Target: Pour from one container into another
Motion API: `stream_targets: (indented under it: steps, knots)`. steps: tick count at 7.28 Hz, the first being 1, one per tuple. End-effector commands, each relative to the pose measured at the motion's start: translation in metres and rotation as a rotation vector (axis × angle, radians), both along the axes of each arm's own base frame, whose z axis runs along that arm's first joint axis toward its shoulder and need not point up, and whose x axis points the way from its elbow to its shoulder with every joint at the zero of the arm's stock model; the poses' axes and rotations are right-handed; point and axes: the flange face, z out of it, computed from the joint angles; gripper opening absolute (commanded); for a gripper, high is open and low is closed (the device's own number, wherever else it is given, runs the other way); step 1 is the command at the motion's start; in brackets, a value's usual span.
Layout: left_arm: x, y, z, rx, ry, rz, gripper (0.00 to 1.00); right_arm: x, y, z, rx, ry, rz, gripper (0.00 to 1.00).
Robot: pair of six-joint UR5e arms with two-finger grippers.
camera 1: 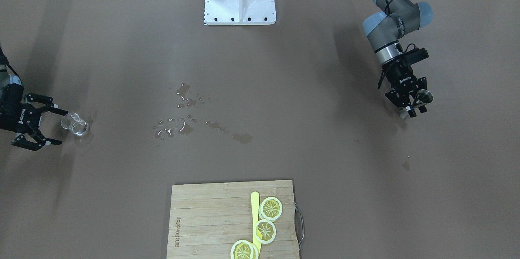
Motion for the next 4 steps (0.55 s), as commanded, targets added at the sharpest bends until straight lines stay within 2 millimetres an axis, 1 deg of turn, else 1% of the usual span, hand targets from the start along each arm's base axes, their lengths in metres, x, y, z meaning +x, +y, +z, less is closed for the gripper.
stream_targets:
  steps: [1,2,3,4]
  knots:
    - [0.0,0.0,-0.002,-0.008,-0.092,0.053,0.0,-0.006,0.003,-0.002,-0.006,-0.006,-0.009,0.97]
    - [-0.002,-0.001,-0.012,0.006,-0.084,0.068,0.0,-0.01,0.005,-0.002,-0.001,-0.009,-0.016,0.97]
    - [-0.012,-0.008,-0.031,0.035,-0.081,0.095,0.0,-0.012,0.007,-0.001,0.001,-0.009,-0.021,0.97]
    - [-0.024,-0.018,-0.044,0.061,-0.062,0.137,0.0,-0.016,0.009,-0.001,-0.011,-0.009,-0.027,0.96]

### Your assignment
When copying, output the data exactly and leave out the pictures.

### Written answer
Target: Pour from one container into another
Motion API: `stream_targets: (indented under it: steps, knots)`. steps: tick count at 7.28 Hz, the first being 1, one per tuple. End-effector commands, each relative to the pose measured at the motion's start: translation in metres and rotation as a rotation vector (axis × angle, radians), both along the axes of each arm's own base frame, whose z axis runs along that arm's first joint axis toward its shoulder and need not point up, and whose x axis points the way from its elbow to its shoulder with every joint at the zero of the arm's stock model; the poses' axes and rotations are right-handed; point and axes: the flange face, z out of it, computed from the joint angles; gripper opening absolute (commanded); for a gripper, high is open and low is closed (the device's own number, wherever else it is given, runs the other way); step 1 is the command at the motion's start; in brackets, a value's usual span.
Layout: left_arm: x, y, z, rx, ry, rz, gripper (0.00 to 1.00); right_arm: x, y, z, rx, ry, rz, gripper (0.00 to 1.00).
Robot: pair of six-joint UR5e arms with two-finger grippers.
camera 1: 
Motion for the next 4 steps (0.55 s), as commanded, targets added at the sharpest bends until straight lines stay within 2 millimetres an axis, 1 deg of turn, else 1% of the usual span, hand targets from the start along each arm's base axes, their lengths in metres, x, y, z meaning +x, +y, +z, less is closed for the gripper.
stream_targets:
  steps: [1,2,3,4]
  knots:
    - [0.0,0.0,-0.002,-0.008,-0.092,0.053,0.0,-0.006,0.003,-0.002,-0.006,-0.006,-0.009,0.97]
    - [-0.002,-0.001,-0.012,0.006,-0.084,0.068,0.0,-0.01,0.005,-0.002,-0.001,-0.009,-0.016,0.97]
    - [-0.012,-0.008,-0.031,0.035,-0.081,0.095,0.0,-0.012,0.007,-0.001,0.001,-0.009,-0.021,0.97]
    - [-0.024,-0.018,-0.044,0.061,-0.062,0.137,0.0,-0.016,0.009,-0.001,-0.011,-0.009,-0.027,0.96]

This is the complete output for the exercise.